Rusty Russell writes:
> In message <[email protected]> you write:
> > Rusty Russell writes:
> > > D: This adds percpu support for modules. A module cannot have more
> > > D: percpu data than the base kernel does (on my kernel 5636 bytes).
> >
> > This limitation is quite horrible.
> >
> > Does the implementation have to be perfect? The per_cpu API can easily
> > be simulated using good old NR_CPUS arrays:
>
> The problem is that then you have to have to know whether this is a
> per-cpu thing created in a module, or not, when you use it 8(

Ah yes. I totally missed that. (Shakes head in disbelief.)

> I agree with you (and John) about disliking the limitation, but is it
> worse than the current no per-cpu stuff in modules at all?

In my case (perfctr driver) it means not being able to use per-cpu
stuff at all since I need to be able to build it modular. Or I have
to hide per_cpu() behind private macros that fall back to an [NR_CPUS]
implementation in the modular case. I can live with that.

/Mikael

2003-02-20 00:25:38

by Rusty Russell

[permalink] [raw]

Subject: Re: module changes

In message <[email protected]> you write:
> Rusty Russell writes:
> > The problem is that then you have to have to know whether this is a
> > per-cpu thing created in a module, or not, when you use it 8(
>
> Ah yes. I totally missed that. (Shakes head in disbelief.)

<shrug> It's an easy thing to miss.

> > I agree with you (and John) about disliking the limitation, but is it
> > worse than the current no per-cpu stuff in modules at all?
>
> In my case (perfctr driver) it means not being able to use per-cpu
> stuff at all since I need to be able to build it modular. Or I have
> to hide per_cpu() behind private macros that fall back to an [NR_CPUS]
> implementation in the modular case. I can live with that.

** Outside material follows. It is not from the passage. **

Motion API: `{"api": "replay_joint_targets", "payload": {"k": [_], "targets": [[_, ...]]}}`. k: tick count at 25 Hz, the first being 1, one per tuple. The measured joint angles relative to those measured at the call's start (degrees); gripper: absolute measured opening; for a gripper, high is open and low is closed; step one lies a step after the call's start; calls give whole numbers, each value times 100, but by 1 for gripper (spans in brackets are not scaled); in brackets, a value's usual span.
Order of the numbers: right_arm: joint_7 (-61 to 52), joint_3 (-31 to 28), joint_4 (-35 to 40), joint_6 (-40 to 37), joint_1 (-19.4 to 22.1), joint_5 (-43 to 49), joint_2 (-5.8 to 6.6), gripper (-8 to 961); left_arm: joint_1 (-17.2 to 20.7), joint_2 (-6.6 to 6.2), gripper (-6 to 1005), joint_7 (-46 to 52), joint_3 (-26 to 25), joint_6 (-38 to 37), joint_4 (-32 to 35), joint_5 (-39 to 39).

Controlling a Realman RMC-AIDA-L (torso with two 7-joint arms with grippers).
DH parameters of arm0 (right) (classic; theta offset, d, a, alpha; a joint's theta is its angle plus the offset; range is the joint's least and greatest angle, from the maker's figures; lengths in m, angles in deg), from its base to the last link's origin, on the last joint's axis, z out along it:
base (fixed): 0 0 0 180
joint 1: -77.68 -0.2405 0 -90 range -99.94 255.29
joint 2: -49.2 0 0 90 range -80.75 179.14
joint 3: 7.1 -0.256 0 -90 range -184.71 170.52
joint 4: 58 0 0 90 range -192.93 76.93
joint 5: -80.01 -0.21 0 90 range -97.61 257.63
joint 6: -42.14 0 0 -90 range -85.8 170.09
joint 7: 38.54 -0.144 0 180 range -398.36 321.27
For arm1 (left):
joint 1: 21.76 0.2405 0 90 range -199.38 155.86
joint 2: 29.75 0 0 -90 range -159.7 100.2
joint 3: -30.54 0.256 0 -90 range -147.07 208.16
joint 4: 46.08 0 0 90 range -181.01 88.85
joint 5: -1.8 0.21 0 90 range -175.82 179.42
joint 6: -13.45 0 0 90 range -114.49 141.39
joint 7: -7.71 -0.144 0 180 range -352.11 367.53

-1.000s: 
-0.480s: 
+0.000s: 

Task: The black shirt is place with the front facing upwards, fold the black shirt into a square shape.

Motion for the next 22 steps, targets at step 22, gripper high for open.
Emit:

Well, there's kmalloc_percpu() there already. But perfctr certainly
won't hit the "more per-cpu data than the core kernel" case, from my
brief reading of the code. If something does, then the core kernel
minimum can be increased (which is a little hacky, but hey).

Thanks,
Rusty.
--
Anyone who quotes me in their sig is an idiot. -- Rusty Russell.